### Data provided:
※ ※ ※
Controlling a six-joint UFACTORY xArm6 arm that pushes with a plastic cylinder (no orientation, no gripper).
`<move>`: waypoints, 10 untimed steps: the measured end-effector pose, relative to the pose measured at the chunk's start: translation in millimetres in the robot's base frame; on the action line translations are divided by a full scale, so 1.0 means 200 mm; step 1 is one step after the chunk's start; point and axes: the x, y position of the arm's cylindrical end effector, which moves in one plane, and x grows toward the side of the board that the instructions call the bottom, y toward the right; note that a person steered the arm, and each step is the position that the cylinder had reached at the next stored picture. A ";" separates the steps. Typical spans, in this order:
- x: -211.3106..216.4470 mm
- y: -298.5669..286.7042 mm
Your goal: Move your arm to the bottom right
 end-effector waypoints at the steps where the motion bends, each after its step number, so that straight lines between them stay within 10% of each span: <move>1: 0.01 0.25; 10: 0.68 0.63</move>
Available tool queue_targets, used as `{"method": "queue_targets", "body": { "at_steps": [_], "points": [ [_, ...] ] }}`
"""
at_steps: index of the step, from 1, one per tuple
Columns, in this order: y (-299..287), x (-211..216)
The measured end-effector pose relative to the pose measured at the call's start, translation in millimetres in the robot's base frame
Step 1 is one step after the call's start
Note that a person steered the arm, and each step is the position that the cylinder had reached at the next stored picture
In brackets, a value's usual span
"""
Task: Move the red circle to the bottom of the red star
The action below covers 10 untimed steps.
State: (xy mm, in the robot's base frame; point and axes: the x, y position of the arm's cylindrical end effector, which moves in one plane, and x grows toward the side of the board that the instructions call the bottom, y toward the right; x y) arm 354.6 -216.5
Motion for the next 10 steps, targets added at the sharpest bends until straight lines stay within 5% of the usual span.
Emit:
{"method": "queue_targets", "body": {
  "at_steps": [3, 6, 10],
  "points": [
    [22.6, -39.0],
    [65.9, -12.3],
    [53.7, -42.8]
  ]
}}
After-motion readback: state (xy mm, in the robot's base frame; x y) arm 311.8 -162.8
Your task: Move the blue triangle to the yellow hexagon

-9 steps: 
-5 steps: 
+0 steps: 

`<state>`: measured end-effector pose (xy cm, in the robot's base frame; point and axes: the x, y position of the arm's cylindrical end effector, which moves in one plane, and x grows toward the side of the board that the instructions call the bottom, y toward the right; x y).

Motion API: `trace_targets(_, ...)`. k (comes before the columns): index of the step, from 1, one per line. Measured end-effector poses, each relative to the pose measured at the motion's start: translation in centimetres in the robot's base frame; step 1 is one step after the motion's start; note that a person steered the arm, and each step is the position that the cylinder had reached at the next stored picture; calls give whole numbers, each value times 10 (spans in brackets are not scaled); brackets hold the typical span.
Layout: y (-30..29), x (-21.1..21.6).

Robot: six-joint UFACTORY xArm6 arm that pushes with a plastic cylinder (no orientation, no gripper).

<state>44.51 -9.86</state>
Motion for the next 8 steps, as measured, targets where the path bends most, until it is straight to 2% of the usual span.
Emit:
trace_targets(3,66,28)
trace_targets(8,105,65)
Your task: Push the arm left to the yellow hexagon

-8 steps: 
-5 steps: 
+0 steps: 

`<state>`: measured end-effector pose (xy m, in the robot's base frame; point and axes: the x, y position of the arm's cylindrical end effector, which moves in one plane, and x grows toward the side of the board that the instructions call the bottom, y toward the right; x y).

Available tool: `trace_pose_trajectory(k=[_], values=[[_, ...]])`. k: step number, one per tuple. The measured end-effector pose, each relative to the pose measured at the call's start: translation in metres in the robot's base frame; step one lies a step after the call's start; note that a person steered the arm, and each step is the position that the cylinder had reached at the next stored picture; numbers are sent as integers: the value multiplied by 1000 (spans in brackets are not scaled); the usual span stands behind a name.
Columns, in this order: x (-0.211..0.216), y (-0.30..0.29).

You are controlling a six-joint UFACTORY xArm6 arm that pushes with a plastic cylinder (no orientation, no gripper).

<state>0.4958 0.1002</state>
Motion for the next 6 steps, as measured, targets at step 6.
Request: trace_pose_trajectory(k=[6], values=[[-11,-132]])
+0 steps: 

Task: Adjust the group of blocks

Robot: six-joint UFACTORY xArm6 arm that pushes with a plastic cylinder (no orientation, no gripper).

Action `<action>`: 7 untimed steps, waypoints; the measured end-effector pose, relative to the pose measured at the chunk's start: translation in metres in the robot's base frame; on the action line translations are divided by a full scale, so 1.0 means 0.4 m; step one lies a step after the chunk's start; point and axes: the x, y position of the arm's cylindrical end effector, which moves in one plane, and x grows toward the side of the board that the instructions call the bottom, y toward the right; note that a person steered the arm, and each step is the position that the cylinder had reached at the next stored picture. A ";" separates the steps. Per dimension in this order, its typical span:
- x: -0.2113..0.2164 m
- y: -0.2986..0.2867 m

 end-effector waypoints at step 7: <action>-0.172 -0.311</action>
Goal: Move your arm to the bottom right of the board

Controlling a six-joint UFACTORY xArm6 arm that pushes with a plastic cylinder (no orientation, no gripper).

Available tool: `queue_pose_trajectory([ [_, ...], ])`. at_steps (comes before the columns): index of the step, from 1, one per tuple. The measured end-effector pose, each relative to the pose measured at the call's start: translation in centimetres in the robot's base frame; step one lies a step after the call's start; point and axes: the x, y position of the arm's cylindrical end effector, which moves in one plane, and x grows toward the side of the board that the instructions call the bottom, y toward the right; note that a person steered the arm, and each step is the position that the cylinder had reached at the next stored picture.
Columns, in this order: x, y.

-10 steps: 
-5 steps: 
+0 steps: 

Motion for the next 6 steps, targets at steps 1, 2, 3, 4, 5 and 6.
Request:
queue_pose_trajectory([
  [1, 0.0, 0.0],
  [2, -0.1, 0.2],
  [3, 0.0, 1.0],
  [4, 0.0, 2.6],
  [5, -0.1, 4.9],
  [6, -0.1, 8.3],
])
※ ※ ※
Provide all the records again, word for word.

Controlling a six-joint UFACTORY xArm6 arm that pushes with a plastic cylinder (no orientation, no gripper).
`<move>`: waypoints, 10 untimed steps: the measured end-effector pose, relative to the pose measured at the chunk's start: translation in millimetres in the robot's base frame; on the action line translations are divided by a full scale, so 1.0 means 200 mm; step 1 is one step after the chunk's start; point and axes: the x, y position of the arm's cylindrical end effector, which moves in one plane, and x grows toward the side of the board that the instructions call the bottom, y toward the right; note that a person steered the arm, and each step is the position that the cylinder had reached at the next stored picture. A ";" separates the steps. Typical spans, in this order:
- x: -211.3106..216.4470 mm
- y: -298.5669..286.7042 mm
Your goal: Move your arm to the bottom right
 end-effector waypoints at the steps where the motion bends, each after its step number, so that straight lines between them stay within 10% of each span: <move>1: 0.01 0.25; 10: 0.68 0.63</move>
Available tool queue_targets, used as `{"method": "queue_targets", "body": { "at_steps": [_], "points": [ [_, ...] ] }}`
"""
at_steps: index of the step, from 1, one per tuple
Columns, in this order: y (-299..287), x (-211..216)
The measured end-effector pose relative to the pose measured at the call's start, translation in millimetres in the robot's base frame
Step 1 is one step after the call's start
Note that a person steered the arm, and each step is the position that the cylinder had reached at the next stored picture
In brackets, a value's usual span
"""
Task: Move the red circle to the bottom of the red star
The action below covers 10 untimed steps.
State: (xy mm, in the robot's base frame; point and axes: the x, y position of the arm's cylindrical end effector, which moves in one plane, and x grows toward the side of the board that the instructions call the bottom, y toward the right; x y) arm 354.6 -216.5
Motion for the next 10 steps, targets added at the sharpest bends until straight lines stay within 5% of the usual span.
Emit:
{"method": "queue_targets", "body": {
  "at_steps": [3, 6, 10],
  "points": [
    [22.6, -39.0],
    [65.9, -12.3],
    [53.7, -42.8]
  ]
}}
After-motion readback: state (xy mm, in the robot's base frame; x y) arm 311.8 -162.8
Your task: Move the blue triangle to the yellow hexagon

-9 steps: 
-5 steps: 
+0 steps: 

`<state>`: measured end-effector pose (xy cm, in the robot's base frame; point and axes: the x, y position of the arm's cylindrical end effector, which moves in one plane, and x grows toward the side of the board that the instructions call the bottom, y toward the right; x y).

Motion API: `trace_targets(_, ...)`. k (comes before the columns): index of the step, from 1, one per line. Measured end-effector poses, each relative to the pose measured at the motion's start: translation in centimetres in the robot's base frame; step 1 is one step after the motion's start; note that a person steered the arm, and each step is the position that the cylinder had reached at the next stored picture; calls give whole numbers, each value times 10 (spans in brackets are not scaled); brackets hold the typical span.
Layout: y (-30..29), x (-21.1..21.6).

Robot: six-joint UFACTORY xArm6 arm that pushes with a plastic cylinder (no orientation, no gripper).

<state>44.51 -9.86</state>
Motion for the next 8 steps, as measured, targets where the path bends most, until it is straight to 2% of the usual span.
Emit:
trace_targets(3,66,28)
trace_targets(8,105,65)
Your task: Push the arm left to the yellow hexagon

-8 steps: 
-5 steps: 
+0 steps: 

`<state>`: measured end-effector pose (xy m, in the robot's base frame; point and axes: the x, y position of the arm's cylindrical end effector, which moves in one plane, and x grows toward the side of the board that the instructions call the bottom, y toward the right; x y).

Available tool: `trace_pose_trajectory(k=[_], values=[[_, ...]])`. k: step number, one per tuple. The measured end-effector pose, each relative to the pose measured at the call's start: translation in metres in the robot's base frame; step one lies a step after the call's start; note that a person steered the arm, and each step is the position that the cylinder had reached at the next stored picture; numbers are sent as integers: the value multiplied by 1000 (spans in brackets are not scaled); the usual span stands behind a name.
Columns, in this order: x (-0.211..0.216), y (-0.30..0.29).

You are controlling a six-joint UFACTORY xArm6 arm that pushes with a plastic cylinder (no orientation, no gripper).

<state>0.4958 0.1002</state>
Motion for the next 6 steps, as measured, targets at step 6.
Request: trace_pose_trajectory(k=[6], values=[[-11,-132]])
+0 steps: 

Task: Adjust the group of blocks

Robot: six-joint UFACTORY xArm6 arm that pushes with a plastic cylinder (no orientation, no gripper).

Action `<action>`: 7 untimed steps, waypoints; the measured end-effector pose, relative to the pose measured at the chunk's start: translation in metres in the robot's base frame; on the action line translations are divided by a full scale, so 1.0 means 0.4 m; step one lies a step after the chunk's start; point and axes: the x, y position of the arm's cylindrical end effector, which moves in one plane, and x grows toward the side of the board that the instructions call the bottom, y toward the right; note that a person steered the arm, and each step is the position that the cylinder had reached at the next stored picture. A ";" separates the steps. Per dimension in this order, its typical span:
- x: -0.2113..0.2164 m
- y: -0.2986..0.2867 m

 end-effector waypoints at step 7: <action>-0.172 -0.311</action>
Goal: Move your arm to the bottom right of the board

Controlling a six-joint UFACTORY xArm6 arm that pushes with a plastic cylinder (no orientation, no gripper).

Available tool: `queue_pose_trajectory([ [_, ...], ])`. at_steps (comes before the columns): index of the step, from 1, one per tuple. The measured end-effector pose, each relative to the pose measured at the call's start: translation in centimetres in the robot's base frame; step one lies a step after the call's start; point and axes: the x, y position of the arm's cylindrical end effector, which moves in one plane, and x grows toward the side of the board that the instructions call the bottom, y toward the right; note that a person steered the arm, and each step is the position that the cylinder had reached at the next stored picture.
Columns, in this order: x, y.

-10 steps: 
-5 steps: 
+0 steps: 

Motion for the next 6 steps, targets at steps 1, 2, 3, 4, 5 and 6.
Request:
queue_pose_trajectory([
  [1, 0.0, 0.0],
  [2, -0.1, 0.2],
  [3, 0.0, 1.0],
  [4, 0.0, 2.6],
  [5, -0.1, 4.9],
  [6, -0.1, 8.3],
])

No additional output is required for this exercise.